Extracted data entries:
------------------------------------
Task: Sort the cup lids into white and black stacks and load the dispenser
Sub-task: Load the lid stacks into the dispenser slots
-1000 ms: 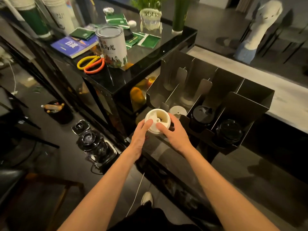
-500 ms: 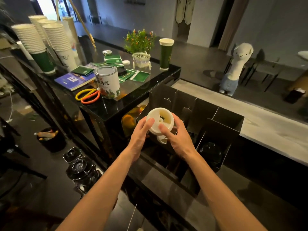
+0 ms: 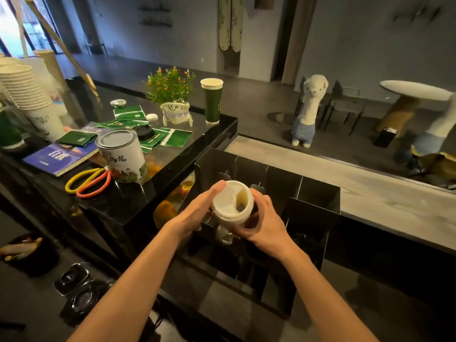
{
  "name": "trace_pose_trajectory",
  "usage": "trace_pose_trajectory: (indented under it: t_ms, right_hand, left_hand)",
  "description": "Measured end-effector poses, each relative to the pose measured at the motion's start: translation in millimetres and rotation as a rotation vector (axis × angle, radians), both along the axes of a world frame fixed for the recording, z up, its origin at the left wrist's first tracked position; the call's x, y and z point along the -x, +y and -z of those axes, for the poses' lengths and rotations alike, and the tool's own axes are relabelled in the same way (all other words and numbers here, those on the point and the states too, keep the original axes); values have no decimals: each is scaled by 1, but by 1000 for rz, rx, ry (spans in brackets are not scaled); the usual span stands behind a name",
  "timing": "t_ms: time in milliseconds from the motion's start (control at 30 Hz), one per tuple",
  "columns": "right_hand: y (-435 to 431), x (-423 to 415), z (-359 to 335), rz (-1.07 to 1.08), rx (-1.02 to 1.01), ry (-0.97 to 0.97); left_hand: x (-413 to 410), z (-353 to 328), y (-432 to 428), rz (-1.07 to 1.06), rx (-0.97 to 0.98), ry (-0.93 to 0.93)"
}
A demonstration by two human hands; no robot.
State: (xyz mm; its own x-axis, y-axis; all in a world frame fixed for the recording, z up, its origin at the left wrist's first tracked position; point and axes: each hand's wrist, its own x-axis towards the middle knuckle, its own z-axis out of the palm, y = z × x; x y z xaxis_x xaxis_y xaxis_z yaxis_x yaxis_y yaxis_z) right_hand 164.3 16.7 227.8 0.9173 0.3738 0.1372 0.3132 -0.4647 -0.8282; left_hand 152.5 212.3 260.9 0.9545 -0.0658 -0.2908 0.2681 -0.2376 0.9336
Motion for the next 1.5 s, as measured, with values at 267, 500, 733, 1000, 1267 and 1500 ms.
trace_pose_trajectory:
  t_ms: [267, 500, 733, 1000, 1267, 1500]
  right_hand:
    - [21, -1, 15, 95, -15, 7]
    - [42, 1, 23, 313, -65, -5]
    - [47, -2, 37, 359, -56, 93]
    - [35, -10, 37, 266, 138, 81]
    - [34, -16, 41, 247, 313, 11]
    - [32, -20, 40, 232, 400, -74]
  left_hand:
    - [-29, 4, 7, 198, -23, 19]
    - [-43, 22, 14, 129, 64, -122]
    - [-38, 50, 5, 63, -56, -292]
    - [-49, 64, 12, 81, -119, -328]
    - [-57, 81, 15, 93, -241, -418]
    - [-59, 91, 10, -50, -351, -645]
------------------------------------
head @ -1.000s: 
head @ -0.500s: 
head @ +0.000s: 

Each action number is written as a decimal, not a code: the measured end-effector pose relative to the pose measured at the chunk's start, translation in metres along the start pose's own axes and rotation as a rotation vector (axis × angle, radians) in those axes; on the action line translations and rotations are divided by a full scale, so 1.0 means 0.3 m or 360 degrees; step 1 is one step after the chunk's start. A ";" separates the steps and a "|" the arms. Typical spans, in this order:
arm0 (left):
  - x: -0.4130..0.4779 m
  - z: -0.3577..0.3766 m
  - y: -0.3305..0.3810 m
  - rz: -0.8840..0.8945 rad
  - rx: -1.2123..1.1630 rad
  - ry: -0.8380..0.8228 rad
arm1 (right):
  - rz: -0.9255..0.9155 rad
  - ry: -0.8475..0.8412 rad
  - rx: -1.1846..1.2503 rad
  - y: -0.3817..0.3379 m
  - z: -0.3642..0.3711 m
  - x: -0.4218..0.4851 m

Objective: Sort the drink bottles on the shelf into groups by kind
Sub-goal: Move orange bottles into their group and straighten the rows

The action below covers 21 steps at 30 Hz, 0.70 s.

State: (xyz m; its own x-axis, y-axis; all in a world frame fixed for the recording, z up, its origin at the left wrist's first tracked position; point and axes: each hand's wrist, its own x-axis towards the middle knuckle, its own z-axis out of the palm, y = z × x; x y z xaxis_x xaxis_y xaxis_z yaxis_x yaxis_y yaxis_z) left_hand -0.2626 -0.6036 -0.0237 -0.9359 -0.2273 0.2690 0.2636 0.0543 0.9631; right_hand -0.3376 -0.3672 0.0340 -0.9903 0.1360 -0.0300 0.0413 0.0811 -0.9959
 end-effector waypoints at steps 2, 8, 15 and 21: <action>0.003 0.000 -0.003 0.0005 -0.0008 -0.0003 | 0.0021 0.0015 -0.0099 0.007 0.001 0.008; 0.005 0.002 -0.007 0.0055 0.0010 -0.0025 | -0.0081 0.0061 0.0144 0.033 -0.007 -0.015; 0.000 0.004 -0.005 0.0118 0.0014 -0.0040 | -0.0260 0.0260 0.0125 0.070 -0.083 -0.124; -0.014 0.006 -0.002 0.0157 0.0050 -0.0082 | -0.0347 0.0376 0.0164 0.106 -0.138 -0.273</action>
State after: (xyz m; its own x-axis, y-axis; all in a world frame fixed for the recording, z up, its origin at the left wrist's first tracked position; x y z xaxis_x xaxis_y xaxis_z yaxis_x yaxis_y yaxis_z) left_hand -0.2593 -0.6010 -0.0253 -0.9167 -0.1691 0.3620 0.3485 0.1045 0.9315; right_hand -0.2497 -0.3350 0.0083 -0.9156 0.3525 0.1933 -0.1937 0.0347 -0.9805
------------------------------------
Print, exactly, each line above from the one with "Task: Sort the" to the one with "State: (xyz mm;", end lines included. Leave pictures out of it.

→ Written response
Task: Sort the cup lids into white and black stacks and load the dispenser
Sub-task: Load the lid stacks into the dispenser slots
-1000 ms: 
-500 ms: 
+0 ms: 
{
  "name": "trace_pose_trajectory",
  "usage": "trace_pose_trajectory: (indented under it: t_ms, right_hand, left_hand)",
  "description": "Measured end-effector poses, each relative to the pose measured at the motion's start: translation in millimetres and rotation as a rotation vector (axis × angle, radians), both along the axes of a world frame fixed for the recording, z up, its origin at the left wrist's first tracked position; the call's x, y and z point along the -x, +y and -z of those axes, for the poses' lengths and rotations alike, and the tool's own axes are relabelled in the same way (all other words and numbers here, those on the point and the states too, keep the original axes); values have no decimals: each is scaled by 1, but by 1000 for rz, rx, ry (spans in brackets are not scaled); the usual span stands behind a name",
  "timing": "t_ms: time in milliseconds from the motion's start (control at 30 Hz), one per tuple",
  "columns": "right_hand: y (-435 to 431), x (-423 to 415), z (-359 to 335), rz (-1.07 to 1.08), rx (-1.02 to 1.01), ry (-0.97 to 0.97); left_hand: x (-413 to 410), z (-353 to 328), y (-432 to 428), rz (-1.07 to 1.06), rx (-0.97 to 0.98), ry (-0.93 to 0.93)"
}
A demonstration by two human hands; no robot.
State: (xyz mm; its own x-axis, y-axis; all in a world frame fixed for the recording, z up, its origin at the left wrist's first tracked position; point and axes: each hand's wrist, its own x-axis towards the middle knuckle, its own z-axis out of the palm, y = z × x; x y z xaxis_x xaxis_y xaxis_z yaxis_x yaxis_y yaxis_z) right_hand 164.3 16.7 227.8 0.9173 0.3738 0.1372 0.3132 -0.4647 -0.8282; left_hand 152.5 212.3 260.9 0.9545 -0.0658 -0.2908 0.2681 -0.2376 0.9336

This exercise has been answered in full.